Try it: When the line with "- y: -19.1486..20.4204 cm" appears below, start repeating lines exactly, and keep going through the line with "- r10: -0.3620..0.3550"; add nothing outside that span.
________________________
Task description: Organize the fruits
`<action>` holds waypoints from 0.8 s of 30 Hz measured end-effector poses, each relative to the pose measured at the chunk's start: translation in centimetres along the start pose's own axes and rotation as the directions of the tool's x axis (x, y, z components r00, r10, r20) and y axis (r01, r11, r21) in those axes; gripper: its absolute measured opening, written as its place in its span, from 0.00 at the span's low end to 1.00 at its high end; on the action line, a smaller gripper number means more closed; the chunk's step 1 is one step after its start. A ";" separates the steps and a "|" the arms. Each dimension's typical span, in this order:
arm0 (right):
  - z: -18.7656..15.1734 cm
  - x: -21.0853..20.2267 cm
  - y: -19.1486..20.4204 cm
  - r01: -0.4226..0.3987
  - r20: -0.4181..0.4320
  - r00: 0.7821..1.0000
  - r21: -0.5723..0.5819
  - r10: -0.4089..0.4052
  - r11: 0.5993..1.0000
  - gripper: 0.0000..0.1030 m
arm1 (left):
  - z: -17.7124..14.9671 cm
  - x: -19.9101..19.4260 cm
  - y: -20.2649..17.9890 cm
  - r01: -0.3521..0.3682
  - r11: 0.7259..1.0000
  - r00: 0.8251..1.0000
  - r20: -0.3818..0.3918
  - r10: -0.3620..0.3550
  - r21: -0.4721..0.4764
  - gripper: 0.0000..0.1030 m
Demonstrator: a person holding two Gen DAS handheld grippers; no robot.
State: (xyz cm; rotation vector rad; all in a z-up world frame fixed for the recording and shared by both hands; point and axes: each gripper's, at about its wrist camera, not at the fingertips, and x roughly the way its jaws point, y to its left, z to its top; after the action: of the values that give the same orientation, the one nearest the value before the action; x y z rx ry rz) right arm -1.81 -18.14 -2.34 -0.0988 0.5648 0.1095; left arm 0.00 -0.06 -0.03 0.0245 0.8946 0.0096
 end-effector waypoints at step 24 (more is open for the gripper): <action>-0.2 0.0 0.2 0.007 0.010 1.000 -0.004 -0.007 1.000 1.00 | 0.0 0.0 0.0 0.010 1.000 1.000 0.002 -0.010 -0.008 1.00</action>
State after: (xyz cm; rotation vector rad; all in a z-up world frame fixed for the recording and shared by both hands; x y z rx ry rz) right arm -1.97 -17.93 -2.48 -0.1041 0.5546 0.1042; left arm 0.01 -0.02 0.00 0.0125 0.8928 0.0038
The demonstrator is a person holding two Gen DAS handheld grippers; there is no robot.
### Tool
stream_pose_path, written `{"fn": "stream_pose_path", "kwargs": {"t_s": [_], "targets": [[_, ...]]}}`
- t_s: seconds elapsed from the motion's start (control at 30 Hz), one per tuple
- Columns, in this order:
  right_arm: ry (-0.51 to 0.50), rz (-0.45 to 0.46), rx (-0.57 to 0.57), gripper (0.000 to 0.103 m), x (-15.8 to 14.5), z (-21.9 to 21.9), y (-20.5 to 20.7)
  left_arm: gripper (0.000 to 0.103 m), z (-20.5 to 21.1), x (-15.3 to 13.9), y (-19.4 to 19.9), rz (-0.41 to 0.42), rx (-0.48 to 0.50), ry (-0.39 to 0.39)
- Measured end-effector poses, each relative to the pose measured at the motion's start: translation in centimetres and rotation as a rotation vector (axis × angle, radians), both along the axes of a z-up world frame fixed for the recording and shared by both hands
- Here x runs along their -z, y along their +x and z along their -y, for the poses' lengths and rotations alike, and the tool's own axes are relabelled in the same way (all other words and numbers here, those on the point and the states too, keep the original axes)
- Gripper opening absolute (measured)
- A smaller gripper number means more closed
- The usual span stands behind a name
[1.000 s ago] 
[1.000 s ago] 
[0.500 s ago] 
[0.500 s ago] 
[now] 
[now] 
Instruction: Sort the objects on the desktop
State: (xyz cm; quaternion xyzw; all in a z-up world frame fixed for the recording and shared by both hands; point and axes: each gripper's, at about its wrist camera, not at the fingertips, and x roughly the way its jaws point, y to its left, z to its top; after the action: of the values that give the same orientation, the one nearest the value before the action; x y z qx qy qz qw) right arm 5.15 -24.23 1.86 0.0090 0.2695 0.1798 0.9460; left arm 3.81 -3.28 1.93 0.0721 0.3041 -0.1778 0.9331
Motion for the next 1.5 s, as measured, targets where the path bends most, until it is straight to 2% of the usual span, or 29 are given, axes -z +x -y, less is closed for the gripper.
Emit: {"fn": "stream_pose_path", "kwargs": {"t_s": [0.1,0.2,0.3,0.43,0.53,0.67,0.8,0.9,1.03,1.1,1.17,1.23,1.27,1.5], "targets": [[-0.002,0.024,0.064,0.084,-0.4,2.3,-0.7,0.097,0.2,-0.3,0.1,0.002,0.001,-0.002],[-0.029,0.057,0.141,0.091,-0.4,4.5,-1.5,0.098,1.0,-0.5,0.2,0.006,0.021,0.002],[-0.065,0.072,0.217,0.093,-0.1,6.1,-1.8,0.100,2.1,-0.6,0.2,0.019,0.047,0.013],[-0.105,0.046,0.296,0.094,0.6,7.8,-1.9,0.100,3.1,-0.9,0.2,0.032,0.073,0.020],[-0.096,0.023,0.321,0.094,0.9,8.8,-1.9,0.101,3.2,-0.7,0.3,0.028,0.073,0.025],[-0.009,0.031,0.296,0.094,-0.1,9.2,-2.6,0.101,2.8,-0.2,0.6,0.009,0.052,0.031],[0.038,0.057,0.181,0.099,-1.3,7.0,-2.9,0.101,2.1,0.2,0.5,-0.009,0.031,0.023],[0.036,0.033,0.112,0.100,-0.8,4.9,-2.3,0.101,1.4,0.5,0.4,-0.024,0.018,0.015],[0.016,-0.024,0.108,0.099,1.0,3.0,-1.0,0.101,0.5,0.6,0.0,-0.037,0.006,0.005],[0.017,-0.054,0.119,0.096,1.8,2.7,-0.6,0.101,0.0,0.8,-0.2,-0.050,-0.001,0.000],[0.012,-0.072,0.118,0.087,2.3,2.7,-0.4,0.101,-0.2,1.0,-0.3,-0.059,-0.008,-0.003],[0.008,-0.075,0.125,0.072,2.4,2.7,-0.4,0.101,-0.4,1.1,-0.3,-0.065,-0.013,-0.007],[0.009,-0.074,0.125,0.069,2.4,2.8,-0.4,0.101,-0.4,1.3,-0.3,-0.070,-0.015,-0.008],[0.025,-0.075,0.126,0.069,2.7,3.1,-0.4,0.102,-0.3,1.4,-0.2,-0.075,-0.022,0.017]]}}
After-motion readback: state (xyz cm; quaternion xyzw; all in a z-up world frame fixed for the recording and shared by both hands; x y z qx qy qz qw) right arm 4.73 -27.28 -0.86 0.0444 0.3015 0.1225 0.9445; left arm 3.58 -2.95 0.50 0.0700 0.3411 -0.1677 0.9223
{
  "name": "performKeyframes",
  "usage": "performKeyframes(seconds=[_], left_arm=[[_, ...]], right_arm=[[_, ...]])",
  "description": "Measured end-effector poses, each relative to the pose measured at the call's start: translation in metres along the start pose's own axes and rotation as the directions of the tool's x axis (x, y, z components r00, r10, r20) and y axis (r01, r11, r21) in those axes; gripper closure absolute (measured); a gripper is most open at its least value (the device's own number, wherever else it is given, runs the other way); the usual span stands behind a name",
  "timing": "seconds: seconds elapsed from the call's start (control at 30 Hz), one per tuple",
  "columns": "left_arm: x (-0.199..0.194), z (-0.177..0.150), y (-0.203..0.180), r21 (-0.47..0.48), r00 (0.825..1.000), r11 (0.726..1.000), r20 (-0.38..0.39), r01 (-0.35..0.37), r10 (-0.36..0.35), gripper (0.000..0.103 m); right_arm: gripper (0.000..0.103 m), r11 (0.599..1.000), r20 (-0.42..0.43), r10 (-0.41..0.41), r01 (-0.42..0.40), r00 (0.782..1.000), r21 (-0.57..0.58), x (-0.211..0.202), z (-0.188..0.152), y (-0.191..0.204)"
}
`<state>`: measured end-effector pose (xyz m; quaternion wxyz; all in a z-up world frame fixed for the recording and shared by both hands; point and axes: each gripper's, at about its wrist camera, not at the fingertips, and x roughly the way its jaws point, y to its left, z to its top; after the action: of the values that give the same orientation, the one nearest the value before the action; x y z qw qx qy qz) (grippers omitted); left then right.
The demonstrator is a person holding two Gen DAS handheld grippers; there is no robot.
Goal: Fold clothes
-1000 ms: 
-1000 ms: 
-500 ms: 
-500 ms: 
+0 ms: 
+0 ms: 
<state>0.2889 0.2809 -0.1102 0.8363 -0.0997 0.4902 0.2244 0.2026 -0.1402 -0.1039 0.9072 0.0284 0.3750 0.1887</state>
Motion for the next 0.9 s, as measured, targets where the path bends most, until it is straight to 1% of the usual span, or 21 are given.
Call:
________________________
Finished exercise:
  - y: -19.1486..20.4204 cm
  - r01: -0.4226..0.3987
  - r20: -0.4181..0.4320
  - r00: 0.7821..1.0000
  - r21: -0.5723..0.5819
  - r10: -0.4089..0.4052
  - r11: 0.5993..1.0000
  - gripper: 0.0000..0.1030 m
arm1 (left):
  - z: -17.7124..14.9671 cm
  - x: -19.9101..19.4260 cm
  - y: -20.2649..17.9890 cm
  - r01: -0.3521..0.3682
  - r11: 0.7259..1.0000
  - r00: 0.8251..1.0000
  - r20: -0.3818..0.3918
  - r10: -0.3620..0.3550

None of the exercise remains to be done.